Probiotics can protect the intestinal microbiome during a course of antibiotics, thereby reducing the risk of antibiotics-associated diarrhoea. Nevertheless, in the Netherlands probiotics are seldom prescribed alongside a course of antibiotics. One reason for this is that there are so many different probiotics on the market that healthcare professionals can’t see the wood for the trees. Therefore, the National guide to clinically proven probiotics in antibiotic therapy (Nationale gids van klinisch bewezen probiotica bij antibioticagebruik), has been developed to help healthcare professionals make a choice.
Antibiotics are used to combat pathogenic bacteria. Unfortunately, antibiotics also have a disruptive effect on the gut microbiome, and antibiotics-associated diarrhoea (AAD) is the best-known symptom of this problem. When taking a broad-spectrum antibiotic such as amoxicillin, no fewer than 1 in 4 adults will suffer from AAD. It is important to realize that even if there is no diarrhoea the gut microbiome is disrupted, with potentially harmful long-term consequences.

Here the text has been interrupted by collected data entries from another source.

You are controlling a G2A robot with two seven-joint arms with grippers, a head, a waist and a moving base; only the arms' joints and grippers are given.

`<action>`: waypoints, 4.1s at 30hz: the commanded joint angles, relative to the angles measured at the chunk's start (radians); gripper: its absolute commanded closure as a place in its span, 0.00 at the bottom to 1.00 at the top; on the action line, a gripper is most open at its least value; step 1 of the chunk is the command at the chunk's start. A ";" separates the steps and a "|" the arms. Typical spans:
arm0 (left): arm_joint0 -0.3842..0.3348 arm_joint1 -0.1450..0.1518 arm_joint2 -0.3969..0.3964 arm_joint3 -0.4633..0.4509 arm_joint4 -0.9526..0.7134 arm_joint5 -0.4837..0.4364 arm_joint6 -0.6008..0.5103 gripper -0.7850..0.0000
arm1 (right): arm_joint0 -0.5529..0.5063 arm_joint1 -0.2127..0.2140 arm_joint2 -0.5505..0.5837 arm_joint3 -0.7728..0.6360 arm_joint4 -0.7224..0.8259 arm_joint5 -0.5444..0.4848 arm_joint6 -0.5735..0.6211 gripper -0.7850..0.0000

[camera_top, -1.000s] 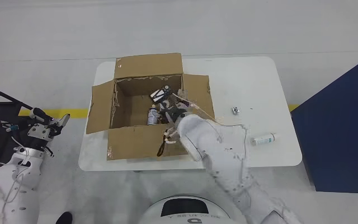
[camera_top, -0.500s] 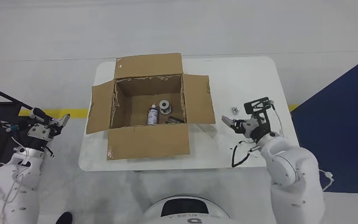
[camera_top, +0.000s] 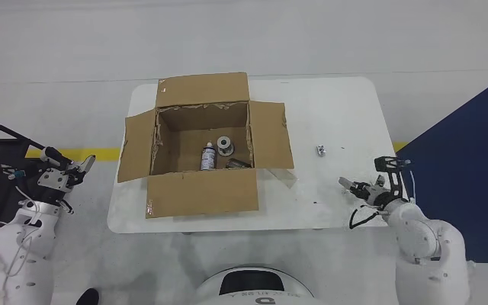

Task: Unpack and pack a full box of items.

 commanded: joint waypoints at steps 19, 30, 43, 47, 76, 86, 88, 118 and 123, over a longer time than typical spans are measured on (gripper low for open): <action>0.000 0.000 0.000 0.000 0.000 0.000 0.000 0.00 | 0.139 0.032 -0.122 0.090 -0.171 0.180 0.125 0.53; 0.000 0.000 0.000 0.000 0.000 0.000 0.000 0.00 | 0.162 0.041 -0.238 0.070 -0.386 0.255 0.184 0.61; 0.000 0.000 0.000 0.000 0.000 0.000 0.000 0.00 | 0.201 0.042 -0.351 0.087 -0.540 0.311 0.233 1.00; 0.000 0.000 0.000 0.000 0.000 0.000 0.000 0.00 | 0.193 0.042 -0.355 0.048 -0.538 0.334 0.202 1.00; 0.000 0.000 0.000 0.000 0.000 0.000 0.000 0.00 | 0.078 0.046 -0.461 -0.404 -0.205 0.073 -0.243 1.00; 0.000 0.000 0.000 0.000 0.000 0.000 0.000 0.00 | 0.419 0.005 -0.929 -0.223 -0.495 0.272 -0.104 1.00; 0.000 0.000 0.000 0.000 0.000 0.000 0.000 0.00 | 0.483 -0.008 -0.998 -0.162 -0.528 0.309 -0.108 1.00; 0.000 0.000 0.000 0.000 0.000 0.000 0.000 0.00 | 0.457 -0.069 -1.125 -0.020 -0.740 0.532 -0.135 0.00; 0.000 0.000 0.000 0.000 0.000 0.000 0.000 0.00 | 0.201 -0.022 -0.903 -0.220 -0.660 0.480 -0.288 0.00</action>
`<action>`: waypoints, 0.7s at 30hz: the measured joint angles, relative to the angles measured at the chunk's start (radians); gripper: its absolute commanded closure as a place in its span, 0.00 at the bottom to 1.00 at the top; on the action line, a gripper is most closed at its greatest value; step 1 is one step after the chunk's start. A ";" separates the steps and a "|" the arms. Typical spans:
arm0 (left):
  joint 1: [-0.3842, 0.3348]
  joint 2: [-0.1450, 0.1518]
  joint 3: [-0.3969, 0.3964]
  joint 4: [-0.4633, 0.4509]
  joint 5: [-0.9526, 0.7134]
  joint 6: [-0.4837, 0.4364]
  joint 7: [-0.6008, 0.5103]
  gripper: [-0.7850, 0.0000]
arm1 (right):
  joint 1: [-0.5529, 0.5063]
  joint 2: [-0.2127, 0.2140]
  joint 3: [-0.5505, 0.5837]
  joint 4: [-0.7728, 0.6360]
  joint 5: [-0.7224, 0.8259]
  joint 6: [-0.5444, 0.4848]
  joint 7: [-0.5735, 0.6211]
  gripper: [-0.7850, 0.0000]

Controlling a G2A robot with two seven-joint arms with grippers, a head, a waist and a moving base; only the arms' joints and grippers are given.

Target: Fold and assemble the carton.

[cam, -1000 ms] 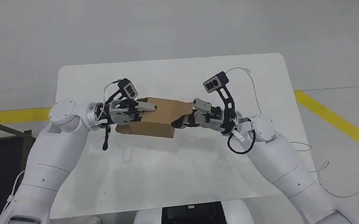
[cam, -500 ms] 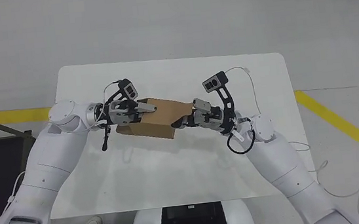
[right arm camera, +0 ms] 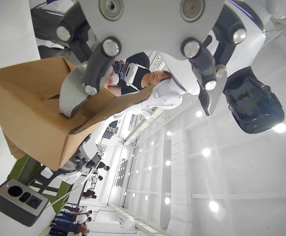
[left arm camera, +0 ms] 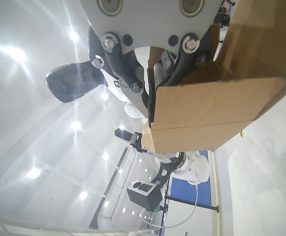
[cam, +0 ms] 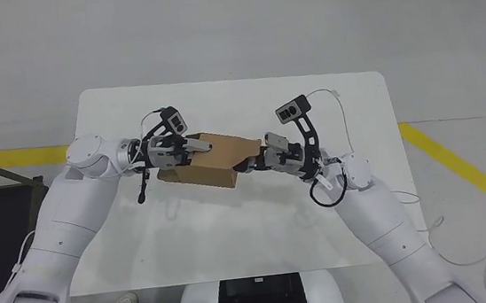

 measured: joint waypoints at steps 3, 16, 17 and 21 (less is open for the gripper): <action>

Probiotics in antibiotic therapy
In late 2016, the development of the National guide to clinically proven probiotics in antibiotic therapy was initiated by Professor Remco Kort. The guide, which was recently published in BMC Gastroenterology gives a practical overview of those probiotics for which scientific research studies have demonstrated that they can be used in combination with antibiotic therapy in order to prevent antibiotics-associated diarrhoea. In earlier publications, the European Society for Pediatric Gastroenterology, Hepatology and Nutrition (ESPGHAN) and the World Gastroenterology Organisation also gave guidelines for the use of probiotics to prevent AAD during antibiotic therapy.
In order to select probiotics with proven efficacy, this review devised a general methodology with three separate steps. These were: (1) a systematic review of relevant clinical studies into probiotics that proved to be efficacious against AAD. This review included only those studies that met the strictest methodological demands: randomized, double-blind, placebo-controlled RCTs that employed a clear definition of antibiotics-related diarrhoea and which administered a probiotic regime for at least the duration of the antibiotic therapy. Next, (2) a list was drawn up of the probiotic products available in the Netherlands. Lastly, (3) recommendations were made for those probiotic products on this list that had been demonstrably efficacious.
Only 32 of the 128 RCTs found by this review met its strict criteria and were therefore included in the systematic review. The results of these studies were then pooled for each probiotic product available in the Netherlands (both dairy products and food supplements). Lastly, all products were excluded from the review for which the label did not clearly indicate which probiotic strains were included in the product and how many colony forming units (CFU) it contained. Products were given three stars if an effect was observed in at least three of the selected studies; two stars for an observed effect in two studies; and one star for an observed effect in a single study. The result was that eight products remained whose efficacy in preventing AAD had been scientifically proven.
What do the stars actually mean?
More stars do not mean that a product is more effective, and therefore better. It simply means that more randomized, double-blind, placebo-controlled RCTs were carried out on it. Nor does the number of stars say anything about the size of the effect observed; a product that was tested in three studies may have been less effective in preventing AAD than a product whose efficacy was examined in only a single study.
How can probiotics be best deployed to prevent AAD?
There is as yet no scientific evidence on how best to administer probiotic therapy, but on the basis of clinical studies it may be concluded that as a general rule probiotics should be taken for the entire duration of the antibiotics therapy (taken 2 hours after taking the antibiotic) and for 1 to 2 weeks thereafter.
Why is the guide useful?
The guide offers healthcare professionals and consumers alike clear, scientifically-supported recommendations as to which specific probiotic products can be used to prevent AAD. The manual will be reviewed annually, and modified to accommodate the results of any new research that meets the review inclusion criteria. The manual has been published in the scientific journal BMC Gastroenterology.